The people at the table looked at him. ‘You know them or something?’

‘No, I just wanted to help. I –’

‘Nobody invited you to butt in, asshole,’ said the owner of a Yorkie now devouring a bowl of goose liver.

‘But I just thought – if everything you all said was true –’

‘You calling us liars?’

‘No I – sorry, I’m sorry.’ He backed away, stepping on a coil of dogshit, tripping over a leash as he fled the dining room. He wished everyone sliced thin and fed to to their own pets who would in turn crumple slowly with looks of surprise as he shot them dead, very dead … no one would miss the human species or the canine either, least of all Roderick the victorious.

An hour later, a woman smiled at him and told him he was a sweet boy. That changed everything: he cancelled the extermination of two species and decided to go dancing instead. But first another try at University Hospital.

‘Daniel Sonnenschein,’ he said to the receptionist. ‘I’m his stepson, and I
demand
to see him.’

‘Certainly, sir. Just take a seat.’

Two hours later, Roderick was told that visiting hours were over for the day. A pair of security cops did the telling, and showed him how to get out of the building.

IV

The figure performed its purpose admirably. Keeping perfect time and step, and holding its little partner tight clasped in an unyielding embrace, it revolved steadily, pouring forth at the same time a constant flow of squeaky conversation, broken by brief intervals of grinding silence.

Jerome K. Jerome,
The Dancing Partner

The Escorial Ballroom was a large gloomy place where a few tired-looking couples leaned together, shuffling slowly around the floor to
The Tennessee Waltz.
The three white-haired musicians chatted and drank as they played, and the drummer was eating his lunch with one hand. The dancers seemed not much younger or more interested in anything: the men wore old suits and sideburns, the women wore flared dresses, heavy makeup and large earrings.

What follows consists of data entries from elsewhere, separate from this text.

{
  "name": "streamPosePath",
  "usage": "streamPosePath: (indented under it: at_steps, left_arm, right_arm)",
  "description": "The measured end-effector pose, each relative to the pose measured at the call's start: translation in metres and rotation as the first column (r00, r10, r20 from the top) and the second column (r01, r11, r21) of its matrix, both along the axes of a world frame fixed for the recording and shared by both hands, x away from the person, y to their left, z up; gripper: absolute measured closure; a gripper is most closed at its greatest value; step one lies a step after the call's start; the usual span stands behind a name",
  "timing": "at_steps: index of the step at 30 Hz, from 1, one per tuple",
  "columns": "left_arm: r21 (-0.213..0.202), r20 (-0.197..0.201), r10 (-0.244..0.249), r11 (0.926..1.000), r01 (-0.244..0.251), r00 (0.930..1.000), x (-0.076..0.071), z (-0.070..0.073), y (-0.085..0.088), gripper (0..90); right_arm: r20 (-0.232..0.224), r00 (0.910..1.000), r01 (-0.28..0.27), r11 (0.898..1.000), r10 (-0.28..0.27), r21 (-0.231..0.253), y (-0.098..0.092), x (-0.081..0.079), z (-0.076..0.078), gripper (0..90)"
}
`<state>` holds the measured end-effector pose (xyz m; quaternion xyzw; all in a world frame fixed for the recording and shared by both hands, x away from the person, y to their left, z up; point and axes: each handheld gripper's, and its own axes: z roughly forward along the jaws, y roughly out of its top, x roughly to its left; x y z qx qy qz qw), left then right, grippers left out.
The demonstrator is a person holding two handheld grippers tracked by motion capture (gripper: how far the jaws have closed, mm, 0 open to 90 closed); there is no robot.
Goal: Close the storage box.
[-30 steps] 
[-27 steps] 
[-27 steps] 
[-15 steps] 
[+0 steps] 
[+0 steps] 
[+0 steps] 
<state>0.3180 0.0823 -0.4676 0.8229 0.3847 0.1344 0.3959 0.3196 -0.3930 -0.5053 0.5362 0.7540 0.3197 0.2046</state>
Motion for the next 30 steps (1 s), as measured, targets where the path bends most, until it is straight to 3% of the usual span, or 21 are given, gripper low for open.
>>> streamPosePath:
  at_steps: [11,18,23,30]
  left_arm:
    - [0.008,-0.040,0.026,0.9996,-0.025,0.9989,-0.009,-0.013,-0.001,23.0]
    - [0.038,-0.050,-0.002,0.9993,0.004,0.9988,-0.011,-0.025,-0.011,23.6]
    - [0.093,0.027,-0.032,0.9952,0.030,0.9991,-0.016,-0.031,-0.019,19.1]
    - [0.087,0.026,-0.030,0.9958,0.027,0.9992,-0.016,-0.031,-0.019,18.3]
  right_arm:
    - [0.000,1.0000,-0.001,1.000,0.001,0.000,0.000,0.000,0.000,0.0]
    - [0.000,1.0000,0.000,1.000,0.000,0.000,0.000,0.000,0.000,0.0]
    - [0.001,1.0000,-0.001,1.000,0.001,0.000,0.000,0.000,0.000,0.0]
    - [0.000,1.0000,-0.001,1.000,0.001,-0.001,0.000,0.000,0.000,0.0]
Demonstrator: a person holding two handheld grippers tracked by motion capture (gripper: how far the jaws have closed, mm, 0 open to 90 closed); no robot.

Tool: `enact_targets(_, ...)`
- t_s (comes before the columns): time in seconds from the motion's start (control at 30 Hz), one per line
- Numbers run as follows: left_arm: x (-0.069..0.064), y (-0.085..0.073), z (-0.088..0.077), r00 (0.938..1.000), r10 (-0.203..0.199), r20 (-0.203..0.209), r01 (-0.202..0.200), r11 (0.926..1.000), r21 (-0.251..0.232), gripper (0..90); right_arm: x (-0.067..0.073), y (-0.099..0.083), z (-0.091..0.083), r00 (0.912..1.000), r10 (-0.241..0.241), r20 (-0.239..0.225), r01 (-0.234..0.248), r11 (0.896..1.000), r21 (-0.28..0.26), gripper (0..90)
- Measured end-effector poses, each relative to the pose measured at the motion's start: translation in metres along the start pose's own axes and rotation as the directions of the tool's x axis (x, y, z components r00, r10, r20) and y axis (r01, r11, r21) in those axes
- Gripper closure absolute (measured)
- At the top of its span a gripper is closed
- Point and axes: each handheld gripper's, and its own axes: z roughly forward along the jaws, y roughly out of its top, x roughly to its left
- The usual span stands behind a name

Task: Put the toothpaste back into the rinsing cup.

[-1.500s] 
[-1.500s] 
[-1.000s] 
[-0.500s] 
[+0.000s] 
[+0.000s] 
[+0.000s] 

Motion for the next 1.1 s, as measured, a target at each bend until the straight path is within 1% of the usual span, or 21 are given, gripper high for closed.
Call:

While Roderick was standing at the edge of the dark dance floor trying to figure out what to do next, he felt a little bump at the rear of his crotch. He turned to see a plump woman with heavy makeup and large earrings. She was examining her thumbnail and frowning.

‘Jesus, try to give somebody a friendly goose and you run into – what you got there, iron underpants?’

‘I’m sorry, are you hurt?’

‘Busted nail. Oh well, I could’ve done it opening a can of sardines, and I don’t even like sardines. You dancing?’

‘Well I, I’m not sure, I –’

She seized him. ‘You’re dancing.’

She had a deep, pleasant laugh, blonde hair going dark at the roots, and her name was Ida. She didn’t seem to mind that Roderick couldn’t dance at all.